Finanzierung und Umfang des D-LBO-Programms
Das D-LBO-Programm wird mit einem geplanten Gesamtinvestitionsvolumen von 4 Milliarden Euro beziffert. Dieses Budget soll bis 2030 die Modernisierung der deutschen Landstreitkräfte ermöglichen und die digitale Infrastruktur auf den neuesten Stand der Technik bringen.
- Gesamtvolumen: 4 000 000 000 Euro (Stand 2023)
- Geplante Digitalisierung: 7.000 Fahrzeuge
- Zeitrahmen: Modernisierung bis 2030
„Das D-LBO-Programm hat sich als eines der umfangreichsten Modernisierungsprojekte der Bundeswehr etabliert.“ – Bundesministerium der Verteidigung
Technologisches Rückgrat: Hardware und Dienstleistungen
Der aktuelle Abruf umfasst sowohl Hardwarekomponenten als auch industrielle Dienstleistungen, die für die Fortführung der Serienintegration nötig sind.
- 5.000 Adapterplattensätze („Basic“) zur Integration von IT- und Funkgeräten in verschiedene Fahrzeugplattformen
- 11.000 rugged Pin Pads als Bedieneinheiten für kryptographische Funktionen und digitale Führungs- und Kommunikationssysteme
- Zehn zusätzliche Serienintegrationsteams, die von Q4 2027 bis Q4 2028 eingesetzt werden
- Technische Unterstützungsleistungen: Softwareintegration, Optimierung technischer Schnittstellen, Sicherstellung stabilen Systembetriebs
Rheinmetall Electronics übernimmt die Integration der Systemtechnik in die Fahrzeugplattformen, während blackned seine Expertise in Softwarearchitekturen und taktischen Kommunikationslösungen einbringt.
Herausforderungen bei der Systemintegration
Die hohe Komplexität der zu integrierenden Systeme stellt ein erhebliches Risiko für Termine und Budget dar. Technologische Hürden können die termingerechte Bereitstellung und die Funktionsfähigkeit der Systeme gefährden.

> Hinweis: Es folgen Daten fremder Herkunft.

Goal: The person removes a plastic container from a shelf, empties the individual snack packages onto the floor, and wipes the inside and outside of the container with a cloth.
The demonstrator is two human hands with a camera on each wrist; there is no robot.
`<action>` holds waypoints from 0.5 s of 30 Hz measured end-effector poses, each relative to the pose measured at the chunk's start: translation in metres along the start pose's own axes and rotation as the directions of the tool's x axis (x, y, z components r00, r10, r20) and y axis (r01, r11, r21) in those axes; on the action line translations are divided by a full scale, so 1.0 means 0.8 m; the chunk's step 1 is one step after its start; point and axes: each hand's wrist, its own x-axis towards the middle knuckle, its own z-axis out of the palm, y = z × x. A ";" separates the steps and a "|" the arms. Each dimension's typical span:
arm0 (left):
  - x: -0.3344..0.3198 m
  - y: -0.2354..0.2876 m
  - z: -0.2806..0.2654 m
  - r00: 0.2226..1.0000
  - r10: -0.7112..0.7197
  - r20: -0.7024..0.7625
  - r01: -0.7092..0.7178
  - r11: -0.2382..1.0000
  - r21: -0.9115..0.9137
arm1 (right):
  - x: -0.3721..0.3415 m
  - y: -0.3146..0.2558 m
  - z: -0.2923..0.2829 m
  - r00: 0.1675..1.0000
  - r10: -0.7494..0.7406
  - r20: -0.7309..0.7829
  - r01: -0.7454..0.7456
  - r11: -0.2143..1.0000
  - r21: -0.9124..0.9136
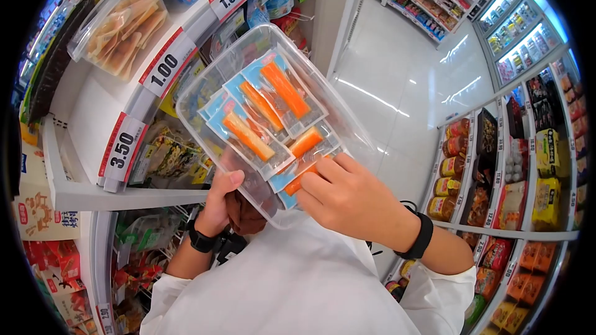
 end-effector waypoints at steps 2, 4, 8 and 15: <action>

- Komplexe Schnittstellen zwischen Hard- und Software
- Erforderliche Anpassungen für verschiedene Fahrzeugtypen
- Notwendigkeit stabiler, verschlüsselter Kommunikationskanäle
Die Bewältigung dieser Herausforderungen ist entscheidend, um die Interoperabilität mit NATO-Partnern sicherzustellen.

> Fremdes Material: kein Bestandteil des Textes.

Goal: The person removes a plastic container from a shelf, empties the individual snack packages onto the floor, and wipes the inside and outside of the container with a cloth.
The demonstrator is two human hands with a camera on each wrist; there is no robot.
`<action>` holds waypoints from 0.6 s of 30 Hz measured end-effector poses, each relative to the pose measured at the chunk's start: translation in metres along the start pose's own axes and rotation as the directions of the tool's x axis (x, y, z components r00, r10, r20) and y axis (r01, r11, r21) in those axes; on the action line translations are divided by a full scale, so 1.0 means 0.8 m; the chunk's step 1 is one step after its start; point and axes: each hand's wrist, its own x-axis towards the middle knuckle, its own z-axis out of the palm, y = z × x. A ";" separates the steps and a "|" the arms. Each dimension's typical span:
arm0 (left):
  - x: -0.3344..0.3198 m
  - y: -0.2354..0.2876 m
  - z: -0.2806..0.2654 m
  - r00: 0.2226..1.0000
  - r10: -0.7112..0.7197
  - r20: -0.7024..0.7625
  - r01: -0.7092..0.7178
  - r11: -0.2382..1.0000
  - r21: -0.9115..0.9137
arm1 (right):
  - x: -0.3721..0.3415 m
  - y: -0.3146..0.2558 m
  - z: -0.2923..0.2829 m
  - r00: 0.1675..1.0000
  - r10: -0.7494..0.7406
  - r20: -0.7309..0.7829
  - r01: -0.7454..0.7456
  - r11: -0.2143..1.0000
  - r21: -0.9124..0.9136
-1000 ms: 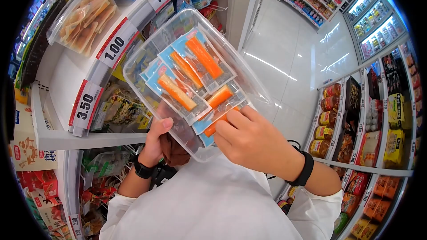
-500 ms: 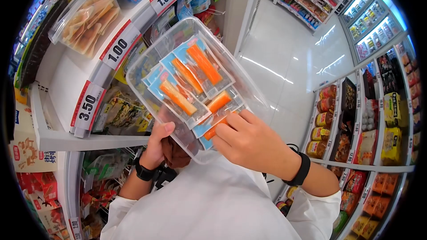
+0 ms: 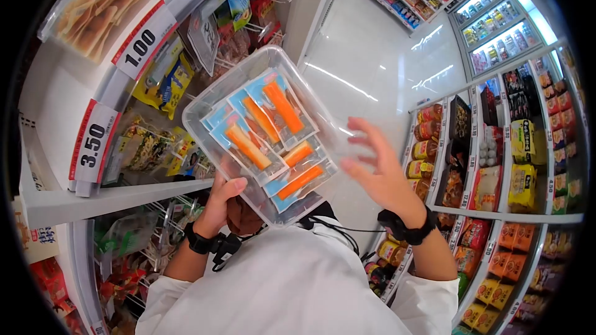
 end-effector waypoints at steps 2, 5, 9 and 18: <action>0.004 -0.019 -0.002 0.999 -0.029 -0.036 0.029 1.000 -0.009 | 0.003 0.034 0.007 0.935 0.273 0.225 -0.314 0.934 0.172; 0.014 -0.059 -0.009 0.992 -0.057 -0.117 0.060 0.998 0.019 | 0.023 0.080 0.022 0.859 0.330 0.391 -0.425 0.885 0.188; 0.042 -0.153 -0.030 0.970 -0.117 -0.215 0.126 0.991 0.032 | 0.050 0.185 0.052 0.723 0.467 0.509 -0.608 0.780 0.148; 0.083 -0.401 -0.139 0.841 -0.294 -0.455 0.261 0.956 -0.136 | 0.002 0.492 0.186 0.627 0.470 0.622 -0.704 0.683 0.193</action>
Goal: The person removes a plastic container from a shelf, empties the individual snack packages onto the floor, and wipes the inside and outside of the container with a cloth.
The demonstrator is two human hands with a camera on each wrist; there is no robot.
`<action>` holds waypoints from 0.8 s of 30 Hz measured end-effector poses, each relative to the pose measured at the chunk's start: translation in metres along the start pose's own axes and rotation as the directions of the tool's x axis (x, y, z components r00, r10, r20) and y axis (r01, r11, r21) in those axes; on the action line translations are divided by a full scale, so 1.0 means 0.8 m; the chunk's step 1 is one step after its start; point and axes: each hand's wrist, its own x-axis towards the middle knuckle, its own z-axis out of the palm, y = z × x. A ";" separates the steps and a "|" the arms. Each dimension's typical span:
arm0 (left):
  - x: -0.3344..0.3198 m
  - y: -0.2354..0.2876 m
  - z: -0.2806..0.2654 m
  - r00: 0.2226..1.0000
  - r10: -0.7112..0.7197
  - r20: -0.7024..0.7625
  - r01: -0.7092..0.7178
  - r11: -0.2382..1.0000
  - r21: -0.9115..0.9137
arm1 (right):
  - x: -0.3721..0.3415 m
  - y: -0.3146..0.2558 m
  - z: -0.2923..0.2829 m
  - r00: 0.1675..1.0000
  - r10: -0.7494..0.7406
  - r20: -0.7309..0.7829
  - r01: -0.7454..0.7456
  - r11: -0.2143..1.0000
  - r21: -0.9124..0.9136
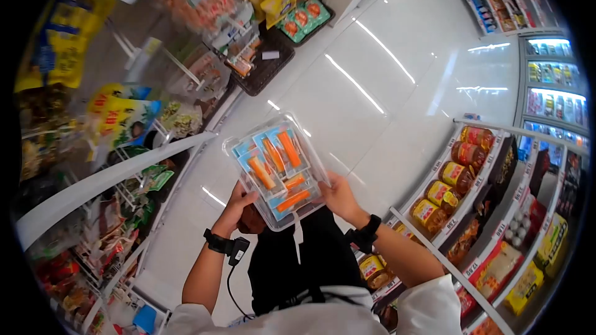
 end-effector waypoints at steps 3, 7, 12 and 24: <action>0.050 -0.067 -0.030 0.992 -0.038 -0.124 0.048 0.996 0.077 | 0.054 0.088 -0.003 0.998 0.058 -0.028 -0.056 0.995 0.087; 0.122 -0.171 -0.095 0.901 -0.104 -0.421 0.103 0.994 -0.024 | 0.157 0.233 -0.018 0.994 0.041 -0.105 -0.039 0.999 0.022; 0.183 -0.262 -0.150 0.874 -0.199 -0.443 0.095 0.965 -0.245 | 0.290 0.359 -0.037 0.993 0.060 -0.099 -0.044 0.986 0.159; 0.314 -0.291 -0.178 0.949 0.001 -0.314 -0.008 1.000 -0.020 | 0.420 0.486 -0.082 0.982 -0.027 -0.186 0.053 0.990 0.134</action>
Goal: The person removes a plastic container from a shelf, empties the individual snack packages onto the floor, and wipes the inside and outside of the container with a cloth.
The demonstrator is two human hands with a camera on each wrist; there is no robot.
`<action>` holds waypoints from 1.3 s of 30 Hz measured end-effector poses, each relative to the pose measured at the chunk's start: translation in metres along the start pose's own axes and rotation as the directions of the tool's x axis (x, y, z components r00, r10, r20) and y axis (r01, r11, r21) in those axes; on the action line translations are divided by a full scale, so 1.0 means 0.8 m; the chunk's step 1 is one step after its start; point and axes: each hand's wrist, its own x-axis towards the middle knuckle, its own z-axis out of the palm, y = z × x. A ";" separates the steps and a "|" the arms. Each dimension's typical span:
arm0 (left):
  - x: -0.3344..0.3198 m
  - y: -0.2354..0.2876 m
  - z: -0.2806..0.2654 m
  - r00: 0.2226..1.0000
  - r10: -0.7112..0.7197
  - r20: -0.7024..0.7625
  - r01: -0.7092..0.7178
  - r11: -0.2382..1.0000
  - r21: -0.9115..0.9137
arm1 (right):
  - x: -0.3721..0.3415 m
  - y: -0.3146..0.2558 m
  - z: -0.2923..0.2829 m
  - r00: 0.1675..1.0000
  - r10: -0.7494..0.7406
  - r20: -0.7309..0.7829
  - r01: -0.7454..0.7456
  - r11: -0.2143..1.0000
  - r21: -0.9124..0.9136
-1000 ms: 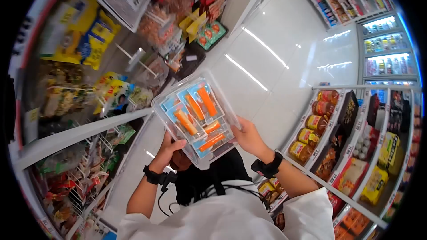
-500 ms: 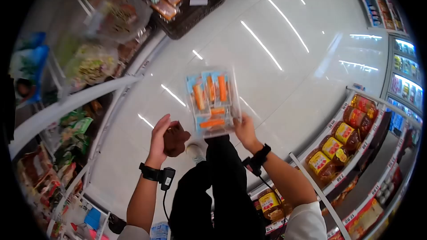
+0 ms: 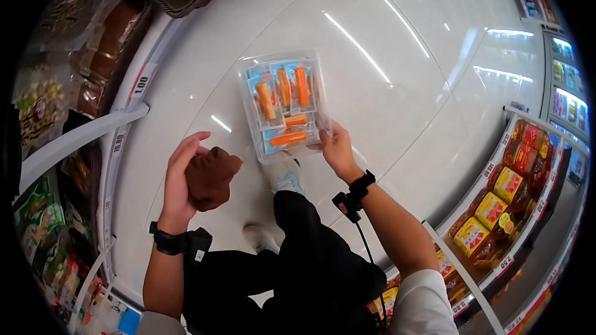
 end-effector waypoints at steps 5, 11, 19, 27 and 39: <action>0.020 -0.028 0.016 1.000 -0.007 0.010 0.008 0.994 -0.105 | 0.010 0.017 -0.022 0.997 -0.067 0.037 0.070 0.994 -0.089; 0.039 -0.069 0.028 0.978 -0.201 0.049 0.205 0.908 -0.367 | 0.018 0.007 -0.038 0.993 -0.071 0.097 0.090 0.975 -0.201; 0.044 -0.106 0.015 0.974 -0.223 0.047 0.220 0.868 -0.446 | 0.018 -0.007 -0.037 0.993 -0.043 0.114 0.076 0.948 -0.308; 0.049 -0.138 -0.012 0.989 -0.135 -0.054 0.100 0.903 -0.418 | -0.003 -0.083 0.005 0.783 -0.604 0.147 0.302 0.162 -0.939; 0.044 -0.163 -0.017 0.986 -0.150 -0.079 0.103 0.901 -0.422 | 0.046 -0.038 0.092 0.724 -0.654 0.219 0.356 0.084 -0.931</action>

Bedeutung für NATO-Interoperabilität
Durch die flächendeckende Digitalisierung von tausenden Fahrzeugen und Gefechtsständen schafft das D-LBO-Programm die Voraussetzung für eine hochmoderne, vernetzte Führungskompetenz im Verbund. Dies stärkt die Landes- und Bündnisverteidigung und ermöglicht den nahtlosen Austausch von Informationen mit NATO-Partnern.
Anzeige*„Ziel des Programms ist die Ausstattung der Landstreitkräfte mit einer durchgängigen, geschützten und interoperablen digitalen Führungs- und Informationsinfrastruktur.“ – Bundesministerium der Verteidigung
Schnellüberblick:
Was bedeutet D-LBO?
D-LBO steht für „Digitalisierung Landbasierte Operationen“ und zielt darauf ab, die Landstreitkräfte der Bundeswehr mit einer modernen digitalen Infrastruktur auszustatten.
Wie hoch ist das geplante Investitionsvolumen?
Das Gesamtinvestitionsvolumen wird mit etwa 4 Milliarden Euro angegeben (Stand 2023).
Wie viele Fahrzeuge sollen digitalisiert werden?
Bis zu 7.000 Fahrzeuge sollen im Rahmen des Programms bis 2030 digitalisiert werden.
Welche Hardwarekomponenten sind Teil des aktuellen Abrufs?
Der Abruf umfasst 5.000 Adapterplattensätze und 11.000 rugged Pin Pads sowie zusätzliche Serienintegrationsteams für die Umsetzung.
Welche Risiken bestehen bei der Umsetzung?
Technologische Herausforderungen bei der Integration könnten Termine und Budget gefährden.